Bush went to war against Iraq assuming that America’s unrivaled power made it, in effect, omnipotent. The United States could crush any foe, quickly and at little cost. Because its motives were unquestionably pure, America could launch a preemptive, unilateral attack on Iraq that everyone would regard as a war of liberation rather than of conquest. Once the United States led, others would surely follow. “The fact of the matter is for most of the others,” Vice President Dick Cheney explained days before the war began, “they don’t have the capability to do anything about it anyway.” Once Hussein was ousted, though, “a good part of the world, especially our allies, will come around to our way of thinking.”
So the United States launched a war with barely a third of the force it had used during Desert Storm to push Iraq out of Kuwait a decade earlier.
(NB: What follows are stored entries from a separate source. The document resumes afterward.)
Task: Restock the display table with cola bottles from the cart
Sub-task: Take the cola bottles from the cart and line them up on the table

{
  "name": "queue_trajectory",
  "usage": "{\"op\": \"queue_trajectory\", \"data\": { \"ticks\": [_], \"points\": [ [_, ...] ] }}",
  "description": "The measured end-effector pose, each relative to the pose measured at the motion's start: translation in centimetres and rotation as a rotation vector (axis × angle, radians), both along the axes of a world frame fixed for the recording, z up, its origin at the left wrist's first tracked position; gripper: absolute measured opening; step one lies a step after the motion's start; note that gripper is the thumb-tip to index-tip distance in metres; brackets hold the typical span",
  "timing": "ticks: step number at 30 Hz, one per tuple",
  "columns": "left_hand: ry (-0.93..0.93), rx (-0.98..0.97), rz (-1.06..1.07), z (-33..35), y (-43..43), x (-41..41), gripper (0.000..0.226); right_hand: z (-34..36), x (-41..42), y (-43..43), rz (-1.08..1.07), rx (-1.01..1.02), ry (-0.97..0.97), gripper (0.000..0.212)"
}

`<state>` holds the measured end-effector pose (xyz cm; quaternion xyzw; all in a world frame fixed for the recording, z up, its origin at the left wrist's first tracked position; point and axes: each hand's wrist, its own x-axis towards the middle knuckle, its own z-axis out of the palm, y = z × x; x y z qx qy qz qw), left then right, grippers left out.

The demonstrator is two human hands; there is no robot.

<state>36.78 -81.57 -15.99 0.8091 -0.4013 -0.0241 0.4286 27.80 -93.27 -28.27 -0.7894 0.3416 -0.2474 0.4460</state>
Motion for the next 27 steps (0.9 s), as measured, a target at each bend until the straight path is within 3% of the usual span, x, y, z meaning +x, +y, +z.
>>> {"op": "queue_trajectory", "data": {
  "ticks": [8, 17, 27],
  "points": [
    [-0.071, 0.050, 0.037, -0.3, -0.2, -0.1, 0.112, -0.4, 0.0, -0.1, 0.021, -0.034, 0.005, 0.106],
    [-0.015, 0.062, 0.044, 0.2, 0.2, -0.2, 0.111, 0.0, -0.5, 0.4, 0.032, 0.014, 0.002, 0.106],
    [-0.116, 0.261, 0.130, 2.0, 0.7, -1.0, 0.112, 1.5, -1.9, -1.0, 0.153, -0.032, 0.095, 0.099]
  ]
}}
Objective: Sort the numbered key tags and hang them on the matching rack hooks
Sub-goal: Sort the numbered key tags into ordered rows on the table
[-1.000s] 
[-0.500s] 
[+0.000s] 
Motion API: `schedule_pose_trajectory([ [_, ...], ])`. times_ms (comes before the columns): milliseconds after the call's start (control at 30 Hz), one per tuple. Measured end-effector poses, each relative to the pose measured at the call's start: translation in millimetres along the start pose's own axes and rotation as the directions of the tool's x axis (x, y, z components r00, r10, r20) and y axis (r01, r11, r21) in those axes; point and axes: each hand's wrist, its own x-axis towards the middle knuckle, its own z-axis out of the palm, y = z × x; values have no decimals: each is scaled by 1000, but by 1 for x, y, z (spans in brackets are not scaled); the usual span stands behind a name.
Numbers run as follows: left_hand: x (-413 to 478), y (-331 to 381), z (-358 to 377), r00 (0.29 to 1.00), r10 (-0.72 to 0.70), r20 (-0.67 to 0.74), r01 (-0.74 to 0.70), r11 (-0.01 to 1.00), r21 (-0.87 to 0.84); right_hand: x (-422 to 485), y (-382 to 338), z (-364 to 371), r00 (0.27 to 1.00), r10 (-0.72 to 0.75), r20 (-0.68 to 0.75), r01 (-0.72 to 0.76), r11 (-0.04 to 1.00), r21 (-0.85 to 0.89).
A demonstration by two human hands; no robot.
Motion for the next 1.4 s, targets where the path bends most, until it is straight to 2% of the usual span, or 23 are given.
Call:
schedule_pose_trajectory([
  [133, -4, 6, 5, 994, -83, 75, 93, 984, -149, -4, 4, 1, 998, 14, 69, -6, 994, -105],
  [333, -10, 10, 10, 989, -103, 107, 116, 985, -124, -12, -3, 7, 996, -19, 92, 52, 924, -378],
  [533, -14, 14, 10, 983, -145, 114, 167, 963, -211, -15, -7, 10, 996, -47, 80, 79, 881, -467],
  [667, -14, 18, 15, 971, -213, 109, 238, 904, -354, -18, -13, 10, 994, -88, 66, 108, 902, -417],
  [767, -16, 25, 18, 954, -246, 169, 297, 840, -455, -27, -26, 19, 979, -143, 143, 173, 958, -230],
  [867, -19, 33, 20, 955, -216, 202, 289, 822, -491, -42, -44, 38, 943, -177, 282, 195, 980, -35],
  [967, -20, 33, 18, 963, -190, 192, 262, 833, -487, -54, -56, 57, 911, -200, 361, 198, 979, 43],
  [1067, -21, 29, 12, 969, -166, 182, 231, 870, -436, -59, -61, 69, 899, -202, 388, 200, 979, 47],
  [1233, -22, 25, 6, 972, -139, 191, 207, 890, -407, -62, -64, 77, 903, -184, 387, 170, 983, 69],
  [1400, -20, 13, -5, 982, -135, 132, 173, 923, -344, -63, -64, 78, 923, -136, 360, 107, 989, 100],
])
Despite all the warnings before the war and the hand-wringing by retired generals during its initial stages, it took a mere 125,000 troops just 21 days to take Baghdad. America’s victory was achieved with significant assistance only from Great Britain, which contributed one-fifth of the ground force, and key Persian Gulf states, which provided bases from which to launch the attacks. The remainder of what Bush touted as a grand “coalition” was made up by such powerhouses as Albania, Macedonia, Micronesia, the Marshall Islands and Palau.
The ability to overthrow a brutal dictatorship with a relatively small ground force appeared to vindicate those who had predicted a cakewalk. It also bolstered Defense Secretary Donald Rumsfeld’s conviction that the future of the U.S. armed forces requires a military transformation that emphasizes small, agile units backed by precision power capable of delivering a knockout blow from great distance. The decision to keep the number of invading troops small was “strategic and goes far beyond Iraq,” Undersecretary of Defense Douglas Feith confirmed in July. “It’s an old way of thinking to say that the United States should not do anything without hundreds of thousands of troops.”
Feith’s statement was a direct slap at those military officers, including Gen. Eric Shinseki, the outgoing chief of the Army staff, who before the war had warned that it would take at least 200,000 troops to stabilize postwar Iraq. To sustain such a deployment for anything more than a few months would require a significant contribution of forces from other countries—hence the insistence of many that Washington should go to war only if it had secured commitments by others to participate in the postwar phase. America might win the war largely on its own, they argued, but it would require the support of others to win the peace.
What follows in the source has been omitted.